• Problem requirements
Output, exactly as written, the lines below from the one that has "Asked and answered" through the one that has "# segment --target warning label"; nothing else, and no pictures.

• Data provided
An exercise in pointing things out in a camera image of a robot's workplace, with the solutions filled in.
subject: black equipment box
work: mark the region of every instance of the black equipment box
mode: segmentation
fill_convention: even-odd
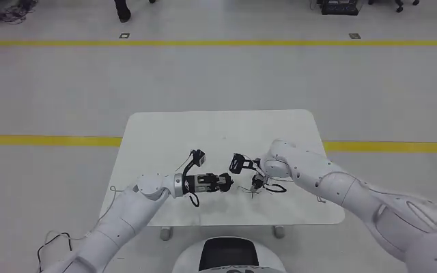
[[[358,15],[358,0],[319,0],[322,14]]]

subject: yellow floor line
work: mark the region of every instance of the yellow floor line
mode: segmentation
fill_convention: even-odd
[[[2,40],[0,46],[437,46],[437,40]]]
[[[0,135],[0,145],[119,147],[116,136]],[[434,142],[323,141],[327,152],[437,153]]]

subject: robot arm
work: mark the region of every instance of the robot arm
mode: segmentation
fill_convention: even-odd
[[[167,197],[186,193],[228,191],[230,176],[208,173],[187,175],[193,165],[205,161],[201,150],[192,151],[193,159],[183,173],[173,175],[142,175],[114,200],[107,215],[84,239],[78,250],[44,271],[44,273],[101,273],[118,250],[136,236],[153,218]]]
[[[287,141],[274,141],[259,167],[266,177],[291,177],[297,186],[355,214],[410,272],[437,272],[437,205],[432,201],[371,186]]]

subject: table caster wheel
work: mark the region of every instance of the table caster wheel
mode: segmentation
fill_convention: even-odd
[[[283,226],[273,226],[273,235],[277,239],[282,239],[285,237],[285,229]]]
[[[161,232],[159,233],[159,238],[162,241],[168,241],[173,235],[173,227],[161,227]]]

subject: person's foot
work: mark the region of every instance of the person's foot
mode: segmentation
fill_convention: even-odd
[[[130,10],[127,9],[123,12],[118,12],[118,18],[120,19],[120,22],[126,23],[130,19]]]

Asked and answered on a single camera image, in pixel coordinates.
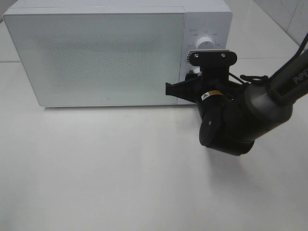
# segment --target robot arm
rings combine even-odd
[[[293,104],[308,93],[308,51],[295,56],[271,78],[241,76],[229,81],[229,68],[237,61],[227,50],[190,51],[187,61],[199,66],[201,75],[190,72],[184,82],[166,83],[166,95],[197,104],[202,119],[199,140],[208,148],[241,155],[255,139],[291,118]]]

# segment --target black cable
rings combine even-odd
[[[229,72],[229,76],[231,76],[231,77],[233,77],[233,78],[235,78],[237,81],[239,81],[240,83],[242,83],[242,84],[244,84],[245,82],[244,81],[242,81],[240,78],[238,78],[236,75],[234,75],[234,74],[232,74],[232,73],[230,73]]]
[[[255,84],[264,84],[269,79],[268,76],[246,76],[246,75],[241,75],[240,78],[244,81]]]
[[[306,34],[306,37],[304,38],[302,44],[299,46],[295,55],[285,65],[283,65],[278,71],[276,71],[272,75],[272,77],[270,78],[271,80],[272,80],[272,78],[275,78],[281,71],[283,71],[288,65],[290,65],[290,63],[292,63],[297,57],[299,57],[301,55],[301,53],[305,49],[305,46],[307,45],[307,42],[308,42],[308,33]]]

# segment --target warning label
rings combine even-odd
[[[202,101],[212,95],[223,95],[219,90],[211,90],[201,96]]]

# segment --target microwave
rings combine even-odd
[[[41,106],[189,104],[165,83],[225,49],[223,0],[18,0],[3,19]]]

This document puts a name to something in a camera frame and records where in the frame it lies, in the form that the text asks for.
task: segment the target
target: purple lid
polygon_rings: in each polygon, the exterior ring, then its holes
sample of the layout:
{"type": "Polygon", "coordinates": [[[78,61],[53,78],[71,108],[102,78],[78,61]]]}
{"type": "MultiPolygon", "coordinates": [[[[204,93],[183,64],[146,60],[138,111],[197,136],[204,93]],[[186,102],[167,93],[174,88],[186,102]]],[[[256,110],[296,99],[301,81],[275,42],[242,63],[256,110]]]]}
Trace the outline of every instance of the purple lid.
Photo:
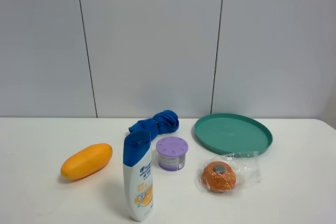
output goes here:
{"type": "Polygon", "coordinates": [[[188,144],[180,137],[167,136],[156,143],[156,150],[165,157],[180,157],[188,151],[188,144]]]}

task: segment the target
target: white wall
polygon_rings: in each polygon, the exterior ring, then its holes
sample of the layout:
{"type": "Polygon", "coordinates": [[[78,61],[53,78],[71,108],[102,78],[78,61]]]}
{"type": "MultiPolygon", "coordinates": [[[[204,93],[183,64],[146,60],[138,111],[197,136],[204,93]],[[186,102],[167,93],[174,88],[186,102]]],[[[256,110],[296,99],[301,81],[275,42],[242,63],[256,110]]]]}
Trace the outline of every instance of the white wall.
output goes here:
{"type": "MultiPolygon", "coordinates": [[[[221,0],[81,1],[99,117],[210,113],[221,0]]],[[[79,0],[0,7],[0,116],[95,117],[79,0]]],[[[224,0],[220,30],[213,112],[336,126],[335,0],[224,0]]]]}
{"type": "Polygon", "coordinates": [[[82,0],[99,117],[210,113],[221,0],[82,0]]]}
{"type": "Polygon", "coordinates": [[[96,116],[78,0],[0,0],[0,91],[0,116],[96,116]]]}
{"type": "Polygon", "coordinates": [[[336,81],[336,0],[224,0],[213,112],[320,118],[336,81]]]}

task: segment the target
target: white tabletop
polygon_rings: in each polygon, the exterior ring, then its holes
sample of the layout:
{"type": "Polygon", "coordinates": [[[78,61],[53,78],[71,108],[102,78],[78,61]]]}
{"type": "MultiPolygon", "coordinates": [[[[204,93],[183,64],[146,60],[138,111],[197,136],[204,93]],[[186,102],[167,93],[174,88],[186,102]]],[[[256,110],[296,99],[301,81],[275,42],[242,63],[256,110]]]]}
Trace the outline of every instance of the white tabletop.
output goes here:
{"type": "MultiPolygon", "coordinates": [[[[0,119],[0,223],[132,223],[125,207],[122,151],[138,119],[0,119]],[[113,147],[110,163],[74,183],[59,170],[94,144],[113,147]]],[[[259,157],[261,182],[216,196],[197,186],[200,163],[216,154],[192,137],[196,119],[172,134],[189,144],[185,167],[157,165],[153,141],[154,210],[144,223],[334,223],[336,130],[311,119],[260,119],[274,141],[259,157]]]]}

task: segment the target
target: yellow mango
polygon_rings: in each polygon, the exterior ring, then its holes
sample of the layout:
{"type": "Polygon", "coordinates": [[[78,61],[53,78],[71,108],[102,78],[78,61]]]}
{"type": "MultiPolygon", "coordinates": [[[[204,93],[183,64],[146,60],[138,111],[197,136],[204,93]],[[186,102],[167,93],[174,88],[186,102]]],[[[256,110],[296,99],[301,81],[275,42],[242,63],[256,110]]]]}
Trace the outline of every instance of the yellow mango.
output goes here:
{"type": "Polygon", "coordinates": [[[69,157],[61,168],[61,174],[67,179],[84,178],[108,164],[112,157],[109,144],[93,144],[69,157]]]}

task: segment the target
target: blue bottle cap
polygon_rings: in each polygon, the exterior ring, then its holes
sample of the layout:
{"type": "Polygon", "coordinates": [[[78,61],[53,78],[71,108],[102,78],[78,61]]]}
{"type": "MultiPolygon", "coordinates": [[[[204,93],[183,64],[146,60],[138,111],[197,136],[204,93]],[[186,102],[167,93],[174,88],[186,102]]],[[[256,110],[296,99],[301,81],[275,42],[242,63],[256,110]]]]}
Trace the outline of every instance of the blue bottle cap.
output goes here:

• Answer space
Asked and answered on a single camera image, in pixel coordinates.
# segment --target robot arm
rings combine even-odd
[[[293,104],[308,93],[308,51],[295,56],[271,78],[241,76],[229,81],[229,68],[237,61],[227,50],[190,51],[187,61],[199,66],[201,75],[190,72],[184,82],[166,83],[166,95],[197,104],[202,119],[199,140],[208,148],[241,155],[255,139],[291,118]]]

# segment --target black cable
rings combine even-odd
[[[229,72],[229,76],[231,76],[231,77],[233,77],[233,78],[235,78],[237,81],[239,81],[240,83],[242,83],[242,84],[244,84],[245,82],[244,81],[242,81],[240,78],[238,78],[236,75],[234,75],[234,74],[232,74],[232,73],[230,73]]]
[[[255,84],[264,84],[269,79],[268,76],[246,76],[246,75],[241,75],[240,78],[244,81]]]
[[[306,34],[306,37],[304,38],[302,44],[299,46],[295,55],[285,65],[283,65],[278,71],[276,71],[272,75],[272,77],[270,78],[271,80],[272,80],[272,78],[275,78],[281,71],[283,71],[288,65],[290,65],[290,63],[292,63],[297,57],[299,57],[301,55],[301,53],[305,49],[305,46],[307,45],[307,42],[308,42],[308,33]]]

# segment --target warning label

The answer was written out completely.